● AVAILABLE DATA:
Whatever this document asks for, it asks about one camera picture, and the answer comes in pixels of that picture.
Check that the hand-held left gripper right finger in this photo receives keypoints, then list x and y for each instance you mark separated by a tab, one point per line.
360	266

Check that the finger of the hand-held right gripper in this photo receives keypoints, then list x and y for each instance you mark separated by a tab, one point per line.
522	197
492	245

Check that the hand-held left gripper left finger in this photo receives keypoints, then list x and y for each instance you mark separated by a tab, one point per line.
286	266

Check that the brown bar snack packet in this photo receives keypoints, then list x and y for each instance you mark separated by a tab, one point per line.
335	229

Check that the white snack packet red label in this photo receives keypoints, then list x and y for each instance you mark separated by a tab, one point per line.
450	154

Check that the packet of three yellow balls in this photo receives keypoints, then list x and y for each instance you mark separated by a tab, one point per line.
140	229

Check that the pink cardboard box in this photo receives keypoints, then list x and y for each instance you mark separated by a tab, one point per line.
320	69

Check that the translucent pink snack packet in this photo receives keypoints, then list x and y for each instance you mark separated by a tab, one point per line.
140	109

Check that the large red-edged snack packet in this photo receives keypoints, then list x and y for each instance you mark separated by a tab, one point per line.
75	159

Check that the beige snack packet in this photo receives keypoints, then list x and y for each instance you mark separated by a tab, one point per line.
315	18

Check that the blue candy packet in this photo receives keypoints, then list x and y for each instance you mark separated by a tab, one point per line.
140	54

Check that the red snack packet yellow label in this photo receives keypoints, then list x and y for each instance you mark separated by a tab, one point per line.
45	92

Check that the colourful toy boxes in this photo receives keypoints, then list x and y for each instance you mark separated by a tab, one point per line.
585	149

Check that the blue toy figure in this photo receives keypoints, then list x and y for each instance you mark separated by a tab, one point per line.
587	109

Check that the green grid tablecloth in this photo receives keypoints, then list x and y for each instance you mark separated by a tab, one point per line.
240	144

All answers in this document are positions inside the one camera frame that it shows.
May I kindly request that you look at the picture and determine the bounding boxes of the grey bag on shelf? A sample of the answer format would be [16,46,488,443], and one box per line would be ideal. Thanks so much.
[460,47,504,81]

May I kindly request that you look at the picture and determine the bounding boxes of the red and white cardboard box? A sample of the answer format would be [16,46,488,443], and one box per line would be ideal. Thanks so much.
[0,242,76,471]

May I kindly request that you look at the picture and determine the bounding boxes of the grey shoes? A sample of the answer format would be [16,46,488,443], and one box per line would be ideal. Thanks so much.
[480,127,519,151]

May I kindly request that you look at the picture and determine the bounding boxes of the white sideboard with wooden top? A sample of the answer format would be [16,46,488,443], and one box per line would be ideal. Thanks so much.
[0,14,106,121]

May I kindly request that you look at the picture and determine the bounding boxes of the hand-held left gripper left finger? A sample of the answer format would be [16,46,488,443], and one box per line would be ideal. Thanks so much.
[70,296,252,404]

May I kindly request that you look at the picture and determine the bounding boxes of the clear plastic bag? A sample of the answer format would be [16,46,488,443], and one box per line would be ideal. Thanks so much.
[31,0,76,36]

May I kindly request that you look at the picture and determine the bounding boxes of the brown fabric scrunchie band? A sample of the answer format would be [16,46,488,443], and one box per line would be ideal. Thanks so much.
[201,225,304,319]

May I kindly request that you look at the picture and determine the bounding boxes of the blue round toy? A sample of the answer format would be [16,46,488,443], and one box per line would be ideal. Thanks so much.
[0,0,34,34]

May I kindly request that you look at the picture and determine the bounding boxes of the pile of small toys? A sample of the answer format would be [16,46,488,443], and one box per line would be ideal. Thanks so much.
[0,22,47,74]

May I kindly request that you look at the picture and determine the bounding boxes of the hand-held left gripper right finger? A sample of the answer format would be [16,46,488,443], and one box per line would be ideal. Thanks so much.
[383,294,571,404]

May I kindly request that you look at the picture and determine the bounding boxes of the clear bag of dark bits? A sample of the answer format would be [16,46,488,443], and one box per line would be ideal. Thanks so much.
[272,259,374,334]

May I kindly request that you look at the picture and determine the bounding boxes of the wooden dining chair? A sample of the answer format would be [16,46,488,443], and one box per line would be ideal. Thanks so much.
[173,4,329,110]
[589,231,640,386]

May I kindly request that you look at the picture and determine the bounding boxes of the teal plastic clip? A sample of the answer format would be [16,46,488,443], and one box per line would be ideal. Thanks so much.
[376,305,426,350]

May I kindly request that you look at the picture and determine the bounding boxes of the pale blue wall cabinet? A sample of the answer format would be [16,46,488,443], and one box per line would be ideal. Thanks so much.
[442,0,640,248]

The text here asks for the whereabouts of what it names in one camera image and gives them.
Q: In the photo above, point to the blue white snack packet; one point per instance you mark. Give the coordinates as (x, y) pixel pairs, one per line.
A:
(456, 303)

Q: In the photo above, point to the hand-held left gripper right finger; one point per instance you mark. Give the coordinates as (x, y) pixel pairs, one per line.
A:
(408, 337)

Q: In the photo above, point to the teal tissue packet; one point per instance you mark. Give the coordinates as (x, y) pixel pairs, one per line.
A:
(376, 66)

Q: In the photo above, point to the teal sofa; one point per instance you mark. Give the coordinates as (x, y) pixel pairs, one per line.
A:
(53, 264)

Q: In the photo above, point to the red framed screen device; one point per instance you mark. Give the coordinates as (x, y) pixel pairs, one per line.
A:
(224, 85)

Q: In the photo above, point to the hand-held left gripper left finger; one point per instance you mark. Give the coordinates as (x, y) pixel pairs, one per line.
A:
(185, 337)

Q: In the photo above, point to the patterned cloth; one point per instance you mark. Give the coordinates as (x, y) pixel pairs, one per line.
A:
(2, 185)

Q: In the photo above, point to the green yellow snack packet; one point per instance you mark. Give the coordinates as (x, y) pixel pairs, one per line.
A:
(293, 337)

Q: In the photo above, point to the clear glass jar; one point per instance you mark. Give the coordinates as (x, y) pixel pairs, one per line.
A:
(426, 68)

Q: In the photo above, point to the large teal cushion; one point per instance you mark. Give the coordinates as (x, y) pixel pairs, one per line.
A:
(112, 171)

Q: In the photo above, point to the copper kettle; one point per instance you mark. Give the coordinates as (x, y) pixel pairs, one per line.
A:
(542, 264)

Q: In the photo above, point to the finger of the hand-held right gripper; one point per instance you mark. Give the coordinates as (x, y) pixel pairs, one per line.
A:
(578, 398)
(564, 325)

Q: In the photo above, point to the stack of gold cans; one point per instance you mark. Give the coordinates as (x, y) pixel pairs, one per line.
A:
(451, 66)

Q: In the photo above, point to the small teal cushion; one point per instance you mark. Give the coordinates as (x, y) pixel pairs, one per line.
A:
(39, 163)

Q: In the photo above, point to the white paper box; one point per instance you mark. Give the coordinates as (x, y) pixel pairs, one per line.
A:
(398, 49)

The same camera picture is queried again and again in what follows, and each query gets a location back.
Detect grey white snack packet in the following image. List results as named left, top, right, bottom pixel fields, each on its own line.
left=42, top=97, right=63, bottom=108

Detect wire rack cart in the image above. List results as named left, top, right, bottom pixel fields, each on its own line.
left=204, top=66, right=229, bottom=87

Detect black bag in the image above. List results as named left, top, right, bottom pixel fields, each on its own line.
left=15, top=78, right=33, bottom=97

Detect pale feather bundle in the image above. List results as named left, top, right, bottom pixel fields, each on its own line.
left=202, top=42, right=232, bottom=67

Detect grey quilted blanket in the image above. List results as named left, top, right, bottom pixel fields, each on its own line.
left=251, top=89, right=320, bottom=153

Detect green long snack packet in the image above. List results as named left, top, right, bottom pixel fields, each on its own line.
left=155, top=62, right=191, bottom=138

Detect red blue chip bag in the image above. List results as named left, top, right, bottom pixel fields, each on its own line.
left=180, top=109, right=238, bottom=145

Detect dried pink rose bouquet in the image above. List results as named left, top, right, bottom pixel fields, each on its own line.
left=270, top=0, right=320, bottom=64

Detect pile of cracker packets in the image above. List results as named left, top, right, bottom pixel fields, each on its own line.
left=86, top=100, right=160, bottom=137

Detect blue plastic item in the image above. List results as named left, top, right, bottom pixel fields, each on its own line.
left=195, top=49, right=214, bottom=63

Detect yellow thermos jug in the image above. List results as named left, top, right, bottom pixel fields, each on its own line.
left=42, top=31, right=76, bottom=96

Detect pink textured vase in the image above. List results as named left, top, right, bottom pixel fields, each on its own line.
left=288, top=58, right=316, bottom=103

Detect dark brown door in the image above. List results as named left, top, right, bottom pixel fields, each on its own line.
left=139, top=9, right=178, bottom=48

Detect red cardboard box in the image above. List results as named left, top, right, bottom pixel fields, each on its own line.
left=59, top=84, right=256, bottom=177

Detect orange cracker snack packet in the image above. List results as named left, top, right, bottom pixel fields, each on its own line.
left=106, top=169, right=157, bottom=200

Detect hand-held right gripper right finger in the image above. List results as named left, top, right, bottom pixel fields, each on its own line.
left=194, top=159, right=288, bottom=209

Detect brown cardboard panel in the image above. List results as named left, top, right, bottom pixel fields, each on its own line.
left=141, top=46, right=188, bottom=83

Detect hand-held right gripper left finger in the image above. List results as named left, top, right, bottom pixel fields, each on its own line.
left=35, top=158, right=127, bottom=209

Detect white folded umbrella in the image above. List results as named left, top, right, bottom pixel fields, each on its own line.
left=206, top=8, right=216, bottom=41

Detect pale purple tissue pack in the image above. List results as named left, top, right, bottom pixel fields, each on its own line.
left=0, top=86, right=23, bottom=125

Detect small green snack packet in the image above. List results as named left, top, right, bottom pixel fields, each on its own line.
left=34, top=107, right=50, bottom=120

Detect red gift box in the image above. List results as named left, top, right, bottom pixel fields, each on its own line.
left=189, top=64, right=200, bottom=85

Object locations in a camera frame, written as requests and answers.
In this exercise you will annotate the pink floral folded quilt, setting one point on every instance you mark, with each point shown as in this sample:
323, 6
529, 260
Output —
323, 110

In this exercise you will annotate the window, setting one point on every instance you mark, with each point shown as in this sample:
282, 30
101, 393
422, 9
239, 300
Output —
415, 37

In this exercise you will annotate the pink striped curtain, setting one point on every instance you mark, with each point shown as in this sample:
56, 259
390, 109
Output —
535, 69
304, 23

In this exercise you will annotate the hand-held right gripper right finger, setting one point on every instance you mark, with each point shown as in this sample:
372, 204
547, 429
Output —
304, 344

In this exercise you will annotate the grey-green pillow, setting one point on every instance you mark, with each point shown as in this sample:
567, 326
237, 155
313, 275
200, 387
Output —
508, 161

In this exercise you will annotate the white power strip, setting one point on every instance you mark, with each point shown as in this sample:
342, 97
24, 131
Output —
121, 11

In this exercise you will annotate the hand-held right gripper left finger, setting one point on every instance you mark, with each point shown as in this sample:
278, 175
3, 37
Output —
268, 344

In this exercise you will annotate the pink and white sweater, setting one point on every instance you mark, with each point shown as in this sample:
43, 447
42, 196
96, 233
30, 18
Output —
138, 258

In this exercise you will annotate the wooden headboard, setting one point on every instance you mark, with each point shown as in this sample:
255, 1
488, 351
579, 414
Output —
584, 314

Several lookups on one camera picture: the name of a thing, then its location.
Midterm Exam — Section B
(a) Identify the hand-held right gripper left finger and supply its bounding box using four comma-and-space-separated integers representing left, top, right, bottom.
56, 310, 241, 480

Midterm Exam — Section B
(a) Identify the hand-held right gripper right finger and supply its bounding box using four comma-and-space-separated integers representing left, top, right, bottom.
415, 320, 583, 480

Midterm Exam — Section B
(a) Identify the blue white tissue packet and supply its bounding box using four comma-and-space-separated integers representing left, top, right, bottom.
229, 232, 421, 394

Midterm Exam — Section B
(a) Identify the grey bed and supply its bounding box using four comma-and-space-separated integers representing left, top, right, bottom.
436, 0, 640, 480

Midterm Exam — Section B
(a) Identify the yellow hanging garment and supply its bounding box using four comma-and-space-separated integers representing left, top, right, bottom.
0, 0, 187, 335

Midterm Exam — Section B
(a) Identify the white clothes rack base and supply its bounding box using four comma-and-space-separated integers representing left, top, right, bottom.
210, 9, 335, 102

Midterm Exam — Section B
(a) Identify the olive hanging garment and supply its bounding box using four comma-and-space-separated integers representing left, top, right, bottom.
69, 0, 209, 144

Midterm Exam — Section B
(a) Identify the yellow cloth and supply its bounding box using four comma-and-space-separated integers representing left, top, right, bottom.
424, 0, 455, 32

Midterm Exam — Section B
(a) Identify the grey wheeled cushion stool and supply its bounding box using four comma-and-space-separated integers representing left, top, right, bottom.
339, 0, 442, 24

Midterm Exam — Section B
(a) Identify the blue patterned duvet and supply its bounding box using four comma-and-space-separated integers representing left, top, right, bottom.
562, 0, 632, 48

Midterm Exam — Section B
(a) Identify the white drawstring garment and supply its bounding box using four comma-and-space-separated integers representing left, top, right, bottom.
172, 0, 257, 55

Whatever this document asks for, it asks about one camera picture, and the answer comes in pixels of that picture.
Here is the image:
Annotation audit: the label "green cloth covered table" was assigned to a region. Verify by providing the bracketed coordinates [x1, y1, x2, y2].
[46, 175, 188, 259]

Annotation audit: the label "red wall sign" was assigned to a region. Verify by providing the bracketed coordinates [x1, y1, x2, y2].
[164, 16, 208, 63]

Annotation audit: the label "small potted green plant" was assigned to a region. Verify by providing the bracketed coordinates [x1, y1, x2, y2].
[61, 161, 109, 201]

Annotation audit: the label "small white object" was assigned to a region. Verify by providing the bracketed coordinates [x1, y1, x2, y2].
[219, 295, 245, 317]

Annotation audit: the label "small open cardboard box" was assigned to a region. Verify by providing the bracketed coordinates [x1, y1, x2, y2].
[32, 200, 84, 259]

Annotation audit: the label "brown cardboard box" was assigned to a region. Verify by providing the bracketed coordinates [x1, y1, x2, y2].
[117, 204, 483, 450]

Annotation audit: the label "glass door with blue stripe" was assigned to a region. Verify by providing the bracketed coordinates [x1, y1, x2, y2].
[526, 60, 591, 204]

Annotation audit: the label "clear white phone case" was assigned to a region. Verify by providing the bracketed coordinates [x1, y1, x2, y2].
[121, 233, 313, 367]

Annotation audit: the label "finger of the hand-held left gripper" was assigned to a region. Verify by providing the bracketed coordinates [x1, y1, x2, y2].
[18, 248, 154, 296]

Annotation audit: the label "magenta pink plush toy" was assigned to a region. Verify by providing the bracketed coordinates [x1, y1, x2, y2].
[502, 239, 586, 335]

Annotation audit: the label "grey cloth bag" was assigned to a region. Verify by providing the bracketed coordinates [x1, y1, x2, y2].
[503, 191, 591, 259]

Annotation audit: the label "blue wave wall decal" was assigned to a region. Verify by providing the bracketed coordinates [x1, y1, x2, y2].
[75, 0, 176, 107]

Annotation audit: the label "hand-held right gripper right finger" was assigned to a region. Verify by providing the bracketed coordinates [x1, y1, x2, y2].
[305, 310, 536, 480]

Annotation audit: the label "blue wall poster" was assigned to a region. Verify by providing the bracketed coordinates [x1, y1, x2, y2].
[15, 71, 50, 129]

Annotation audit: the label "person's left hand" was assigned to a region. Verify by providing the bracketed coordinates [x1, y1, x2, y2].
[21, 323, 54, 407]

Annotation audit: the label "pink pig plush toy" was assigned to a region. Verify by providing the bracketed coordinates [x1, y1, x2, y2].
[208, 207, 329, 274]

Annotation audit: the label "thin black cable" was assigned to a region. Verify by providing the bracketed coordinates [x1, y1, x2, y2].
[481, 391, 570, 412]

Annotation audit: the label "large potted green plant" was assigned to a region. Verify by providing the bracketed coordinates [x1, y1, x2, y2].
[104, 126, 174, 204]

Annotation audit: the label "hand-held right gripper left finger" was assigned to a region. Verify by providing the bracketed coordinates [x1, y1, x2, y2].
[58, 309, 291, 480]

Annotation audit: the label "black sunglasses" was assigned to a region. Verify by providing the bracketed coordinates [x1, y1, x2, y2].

● EXERCISE INSTRUCTIONS:
How many lines in these records hold the string "camera"? Reply with the number alone.

● COMPLETED TASK:
7